Say, for instance, you read an epic novel by Fyodor Dostoyevsky. In doing so, you're not just processing words on a page, you're beginning to understand a character's world in Russia in a specific place, specific time, and from a specific perspective. To hear Red tell it, making an empathetic understanding of a character in a novel is very much like trying to understand a customer - Ford, after all, would be immensely interested in the world of someone buying a car.

It's anthropological research, like Red helped the Adidas design team with, that allows for understanding the customer's world.

This is different from the approach of most corporations, which rely on measures like surveys and focus groups. The problem with those is that people have a terrible time reporting their own preferences, Madsbjerg says. In one Swedish study, for instance, everyone reported that they were an exceptional driver, which is obviously impossible. By the same token, asking customers to tell you why they like a particular vodka doesn't necessarily reveal their motivations.

That's why Red emphasizes ethnographic interviewing, where you interview a subject again and again and observe them in a range of environments, looking for patterns of behavior. The long-form, in-depth research helps to reveal the worlds that people live in and their real motivations. Major insights follow - that little black dress told Adidas way more about their customers' world than a survey ever could.

Finding an industry's need

In another case, Red consulted for a leading pharmaceutical company specializing in diabetes. Back in the day, it was common practice for sales reps to use a "frequency and reach" strategy, talking to as many doctors as possible and pushing a brand message. The sales reps would get the time with doctors by giving them free flights and concert tickets. But then the law changed, and giving swag to doctors was made illegal. All of a sudden what was once a long courtship turned into a 90-second phone call.

In order to sell drugs in this new situation, they needed to recalibrate the conversation.

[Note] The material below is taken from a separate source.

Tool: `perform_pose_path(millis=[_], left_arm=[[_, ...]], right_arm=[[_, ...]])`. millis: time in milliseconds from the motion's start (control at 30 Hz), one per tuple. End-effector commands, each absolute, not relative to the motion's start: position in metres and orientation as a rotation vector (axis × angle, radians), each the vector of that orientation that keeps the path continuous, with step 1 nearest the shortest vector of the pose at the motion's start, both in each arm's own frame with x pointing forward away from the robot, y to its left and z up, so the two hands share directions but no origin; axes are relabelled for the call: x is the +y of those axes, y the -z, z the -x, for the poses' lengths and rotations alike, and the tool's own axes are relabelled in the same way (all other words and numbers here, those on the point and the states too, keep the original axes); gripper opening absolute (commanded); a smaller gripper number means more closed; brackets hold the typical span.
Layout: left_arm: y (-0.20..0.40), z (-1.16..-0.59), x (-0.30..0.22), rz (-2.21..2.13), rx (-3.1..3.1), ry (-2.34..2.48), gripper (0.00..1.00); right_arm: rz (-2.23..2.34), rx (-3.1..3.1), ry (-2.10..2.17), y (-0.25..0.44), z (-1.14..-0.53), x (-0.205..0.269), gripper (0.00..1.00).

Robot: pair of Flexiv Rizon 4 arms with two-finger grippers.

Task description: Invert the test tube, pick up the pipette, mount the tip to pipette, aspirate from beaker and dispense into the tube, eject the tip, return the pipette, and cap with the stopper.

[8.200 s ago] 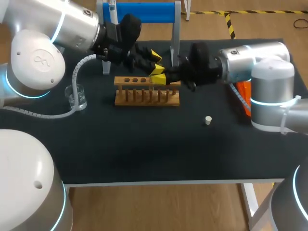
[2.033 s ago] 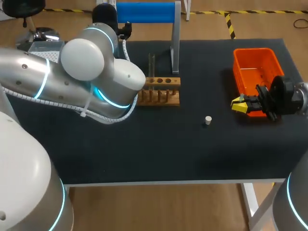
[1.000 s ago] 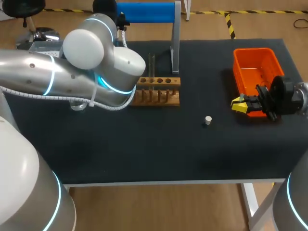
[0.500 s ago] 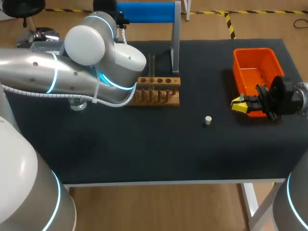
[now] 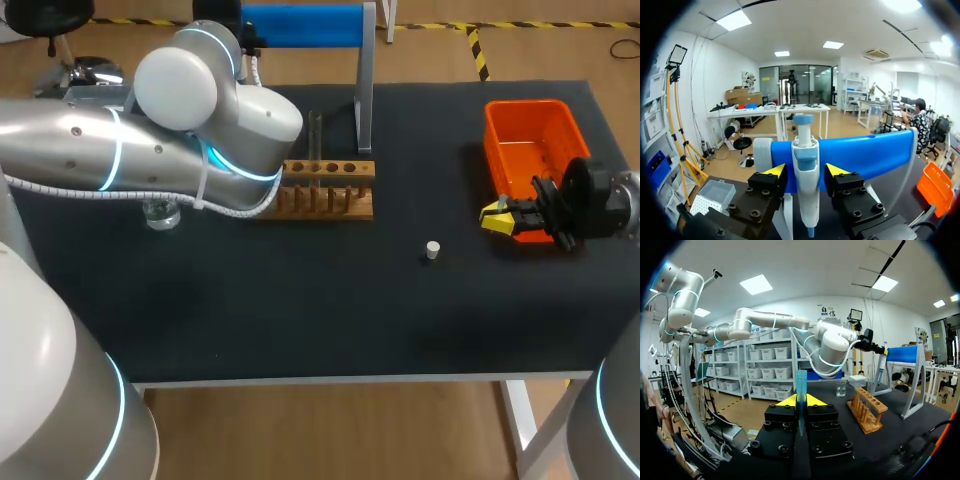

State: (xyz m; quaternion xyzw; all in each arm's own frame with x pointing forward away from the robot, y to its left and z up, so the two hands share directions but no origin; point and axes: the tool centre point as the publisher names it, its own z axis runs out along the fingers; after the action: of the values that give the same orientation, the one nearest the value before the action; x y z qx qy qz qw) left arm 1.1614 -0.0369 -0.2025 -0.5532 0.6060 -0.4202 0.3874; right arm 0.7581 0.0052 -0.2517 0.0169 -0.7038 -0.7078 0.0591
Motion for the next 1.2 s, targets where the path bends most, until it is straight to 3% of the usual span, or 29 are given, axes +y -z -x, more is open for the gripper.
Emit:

During the course of interviewing physicians, Red discovered a major concern that most doctors shared: "How do I get my patients to understand their conditions? How do I change their lifestyles?" Medication, it turned out, was the third most important aspect of treating diabetes - diet and exercise were much more vital.

As a result, Red's associates worked with doctors to find different ways to help people change their diets, and they worked with sales reps to present that info to doctors. Since so many of the diabetes patients didn't know how to cook, basic meal preparation became part of the sales material. Correspondingly, the pharmaceutical company became way more resonant: By understanding the world of the doctor, the brand saw a 15% increase in key indicators, like doctors' trust.

The secret was to understand the world of the physicians and to give them what they needed, even if they didn't consciously realize it yet.